ASSIGNMENT -
Scan the data for "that" and copy the lines it appears in.

Collected data entries:
----
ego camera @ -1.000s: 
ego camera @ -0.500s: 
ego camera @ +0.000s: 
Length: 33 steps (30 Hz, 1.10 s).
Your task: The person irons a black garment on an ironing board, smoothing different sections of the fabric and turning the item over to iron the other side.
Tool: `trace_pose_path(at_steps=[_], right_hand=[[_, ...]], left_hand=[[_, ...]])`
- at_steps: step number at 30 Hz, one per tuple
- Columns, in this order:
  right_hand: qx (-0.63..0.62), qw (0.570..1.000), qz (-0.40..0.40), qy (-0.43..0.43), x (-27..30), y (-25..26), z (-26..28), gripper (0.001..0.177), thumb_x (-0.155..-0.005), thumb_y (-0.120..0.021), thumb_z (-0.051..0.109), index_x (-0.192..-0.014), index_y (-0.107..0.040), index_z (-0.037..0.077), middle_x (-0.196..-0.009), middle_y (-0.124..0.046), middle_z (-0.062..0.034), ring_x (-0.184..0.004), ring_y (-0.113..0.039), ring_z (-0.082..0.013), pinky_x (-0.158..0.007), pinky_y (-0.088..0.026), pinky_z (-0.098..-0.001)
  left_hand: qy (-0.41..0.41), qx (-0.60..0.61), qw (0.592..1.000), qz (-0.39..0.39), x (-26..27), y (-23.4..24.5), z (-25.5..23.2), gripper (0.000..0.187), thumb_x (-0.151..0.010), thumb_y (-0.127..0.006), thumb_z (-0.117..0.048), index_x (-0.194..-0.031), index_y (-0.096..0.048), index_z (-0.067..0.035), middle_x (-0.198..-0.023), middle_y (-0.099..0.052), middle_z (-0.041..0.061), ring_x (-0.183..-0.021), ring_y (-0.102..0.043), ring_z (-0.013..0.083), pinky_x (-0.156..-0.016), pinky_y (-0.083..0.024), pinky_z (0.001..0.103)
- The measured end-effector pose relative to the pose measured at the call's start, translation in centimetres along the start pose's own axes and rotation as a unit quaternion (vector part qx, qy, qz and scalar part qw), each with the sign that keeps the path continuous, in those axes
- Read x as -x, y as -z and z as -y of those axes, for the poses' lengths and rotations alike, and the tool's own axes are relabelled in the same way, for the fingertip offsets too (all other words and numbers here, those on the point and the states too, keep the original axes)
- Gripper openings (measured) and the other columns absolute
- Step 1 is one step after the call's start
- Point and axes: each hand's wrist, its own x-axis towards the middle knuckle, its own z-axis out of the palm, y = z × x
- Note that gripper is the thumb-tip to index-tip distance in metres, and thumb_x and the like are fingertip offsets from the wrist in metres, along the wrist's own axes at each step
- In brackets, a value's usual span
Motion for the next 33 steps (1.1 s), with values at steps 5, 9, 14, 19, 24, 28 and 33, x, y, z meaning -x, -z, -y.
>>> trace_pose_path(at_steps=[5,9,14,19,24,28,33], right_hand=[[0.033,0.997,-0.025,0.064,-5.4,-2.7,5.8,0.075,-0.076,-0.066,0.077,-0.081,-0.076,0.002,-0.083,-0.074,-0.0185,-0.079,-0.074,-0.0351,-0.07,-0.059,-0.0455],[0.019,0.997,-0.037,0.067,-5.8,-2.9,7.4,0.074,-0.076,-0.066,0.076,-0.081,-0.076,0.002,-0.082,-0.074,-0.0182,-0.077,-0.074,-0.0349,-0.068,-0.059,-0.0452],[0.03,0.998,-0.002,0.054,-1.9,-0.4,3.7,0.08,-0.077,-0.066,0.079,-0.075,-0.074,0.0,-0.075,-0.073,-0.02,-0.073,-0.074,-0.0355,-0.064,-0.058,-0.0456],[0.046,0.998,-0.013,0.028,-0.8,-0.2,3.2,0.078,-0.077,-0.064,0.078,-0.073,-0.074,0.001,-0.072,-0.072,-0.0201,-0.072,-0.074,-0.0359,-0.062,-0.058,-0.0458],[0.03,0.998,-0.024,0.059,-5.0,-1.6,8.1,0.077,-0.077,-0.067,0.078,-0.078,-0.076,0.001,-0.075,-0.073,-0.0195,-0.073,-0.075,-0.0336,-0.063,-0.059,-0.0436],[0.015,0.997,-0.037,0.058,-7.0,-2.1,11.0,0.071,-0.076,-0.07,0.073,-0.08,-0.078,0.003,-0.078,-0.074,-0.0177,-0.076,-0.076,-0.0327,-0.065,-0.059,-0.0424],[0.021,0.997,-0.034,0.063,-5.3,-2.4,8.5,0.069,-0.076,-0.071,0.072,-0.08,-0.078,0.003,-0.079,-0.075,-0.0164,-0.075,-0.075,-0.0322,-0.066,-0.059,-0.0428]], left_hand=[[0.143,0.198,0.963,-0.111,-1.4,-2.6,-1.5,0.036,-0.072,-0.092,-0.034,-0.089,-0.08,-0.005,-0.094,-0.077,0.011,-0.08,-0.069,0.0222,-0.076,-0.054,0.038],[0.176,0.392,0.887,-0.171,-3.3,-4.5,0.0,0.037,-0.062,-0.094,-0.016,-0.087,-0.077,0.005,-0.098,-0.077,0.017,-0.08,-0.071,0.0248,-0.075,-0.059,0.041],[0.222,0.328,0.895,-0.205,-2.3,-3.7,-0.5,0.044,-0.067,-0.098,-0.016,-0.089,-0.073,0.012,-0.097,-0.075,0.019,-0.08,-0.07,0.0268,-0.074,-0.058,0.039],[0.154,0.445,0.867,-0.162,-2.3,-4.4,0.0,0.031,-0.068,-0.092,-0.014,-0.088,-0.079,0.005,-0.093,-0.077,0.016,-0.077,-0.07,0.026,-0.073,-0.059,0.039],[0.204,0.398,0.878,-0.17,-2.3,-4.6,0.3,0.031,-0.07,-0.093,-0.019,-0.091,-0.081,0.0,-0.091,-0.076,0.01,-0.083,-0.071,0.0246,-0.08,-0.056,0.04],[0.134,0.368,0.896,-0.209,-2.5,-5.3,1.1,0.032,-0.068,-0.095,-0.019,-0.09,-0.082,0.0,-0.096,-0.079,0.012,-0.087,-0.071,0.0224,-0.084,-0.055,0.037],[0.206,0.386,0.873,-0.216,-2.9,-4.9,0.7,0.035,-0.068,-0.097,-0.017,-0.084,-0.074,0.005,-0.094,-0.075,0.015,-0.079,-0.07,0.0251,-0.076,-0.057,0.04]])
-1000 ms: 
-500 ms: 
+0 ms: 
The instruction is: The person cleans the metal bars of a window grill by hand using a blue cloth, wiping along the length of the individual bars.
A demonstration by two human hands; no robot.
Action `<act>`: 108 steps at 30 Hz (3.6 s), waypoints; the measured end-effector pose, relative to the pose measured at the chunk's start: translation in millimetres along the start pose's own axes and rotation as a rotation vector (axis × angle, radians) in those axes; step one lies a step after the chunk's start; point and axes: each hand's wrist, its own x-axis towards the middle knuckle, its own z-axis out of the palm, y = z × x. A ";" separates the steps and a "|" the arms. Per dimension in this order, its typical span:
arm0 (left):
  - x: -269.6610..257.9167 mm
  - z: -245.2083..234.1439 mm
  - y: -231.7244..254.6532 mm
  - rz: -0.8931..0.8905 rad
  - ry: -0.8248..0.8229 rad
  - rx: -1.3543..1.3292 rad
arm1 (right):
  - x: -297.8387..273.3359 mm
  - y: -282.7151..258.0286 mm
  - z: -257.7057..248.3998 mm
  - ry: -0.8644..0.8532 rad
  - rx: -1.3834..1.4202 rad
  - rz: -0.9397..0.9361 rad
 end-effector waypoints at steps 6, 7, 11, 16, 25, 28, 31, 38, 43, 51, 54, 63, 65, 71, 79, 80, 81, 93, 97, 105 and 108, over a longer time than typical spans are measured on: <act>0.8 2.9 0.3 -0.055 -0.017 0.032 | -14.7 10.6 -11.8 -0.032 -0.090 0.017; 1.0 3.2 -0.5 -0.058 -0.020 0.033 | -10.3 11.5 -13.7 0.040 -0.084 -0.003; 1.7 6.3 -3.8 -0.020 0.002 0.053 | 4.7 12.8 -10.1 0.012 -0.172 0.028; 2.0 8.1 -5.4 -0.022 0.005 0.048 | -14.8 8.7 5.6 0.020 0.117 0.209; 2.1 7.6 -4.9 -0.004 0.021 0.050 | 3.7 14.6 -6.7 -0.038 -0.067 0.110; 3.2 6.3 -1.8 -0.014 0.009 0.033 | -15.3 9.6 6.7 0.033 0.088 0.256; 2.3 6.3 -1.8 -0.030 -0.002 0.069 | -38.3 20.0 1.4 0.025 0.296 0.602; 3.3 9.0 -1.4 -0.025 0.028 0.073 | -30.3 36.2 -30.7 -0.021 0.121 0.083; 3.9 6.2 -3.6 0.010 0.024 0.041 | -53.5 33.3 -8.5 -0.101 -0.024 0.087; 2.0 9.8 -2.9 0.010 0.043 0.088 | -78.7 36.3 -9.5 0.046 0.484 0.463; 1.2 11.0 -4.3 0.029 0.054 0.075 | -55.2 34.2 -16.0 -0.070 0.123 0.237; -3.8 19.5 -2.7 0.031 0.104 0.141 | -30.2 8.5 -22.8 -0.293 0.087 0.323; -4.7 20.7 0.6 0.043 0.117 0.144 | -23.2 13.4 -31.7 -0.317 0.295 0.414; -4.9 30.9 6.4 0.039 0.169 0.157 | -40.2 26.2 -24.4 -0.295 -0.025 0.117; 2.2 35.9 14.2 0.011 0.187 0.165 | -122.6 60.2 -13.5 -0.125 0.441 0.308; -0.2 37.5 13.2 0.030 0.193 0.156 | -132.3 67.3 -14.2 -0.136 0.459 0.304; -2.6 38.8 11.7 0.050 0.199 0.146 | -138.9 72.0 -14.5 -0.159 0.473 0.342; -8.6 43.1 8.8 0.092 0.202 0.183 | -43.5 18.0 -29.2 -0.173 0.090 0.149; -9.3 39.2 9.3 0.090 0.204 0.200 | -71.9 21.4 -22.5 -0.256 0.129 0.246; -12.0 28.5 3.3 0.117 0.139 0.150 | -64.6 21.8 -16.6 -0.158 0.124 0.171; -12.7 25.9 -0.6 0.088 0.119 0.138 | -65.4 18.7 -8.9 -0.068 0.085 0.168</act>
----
TASK SOLUTION -
- The measured end-effector pose relative to the pose measured at the call's start, translation in centimetres along the start pose's own axes and rotation as a unit quaternion (vector part qx, qy, qz and scalar part qw), each with the sign that keeps the path continuous, in those axes
- Note that gripper is the thumb-tip to index-tip distance in metres, and thumb_x and the like are fingertip offsets from the wrist in metres, along the wrist's own axes at each step

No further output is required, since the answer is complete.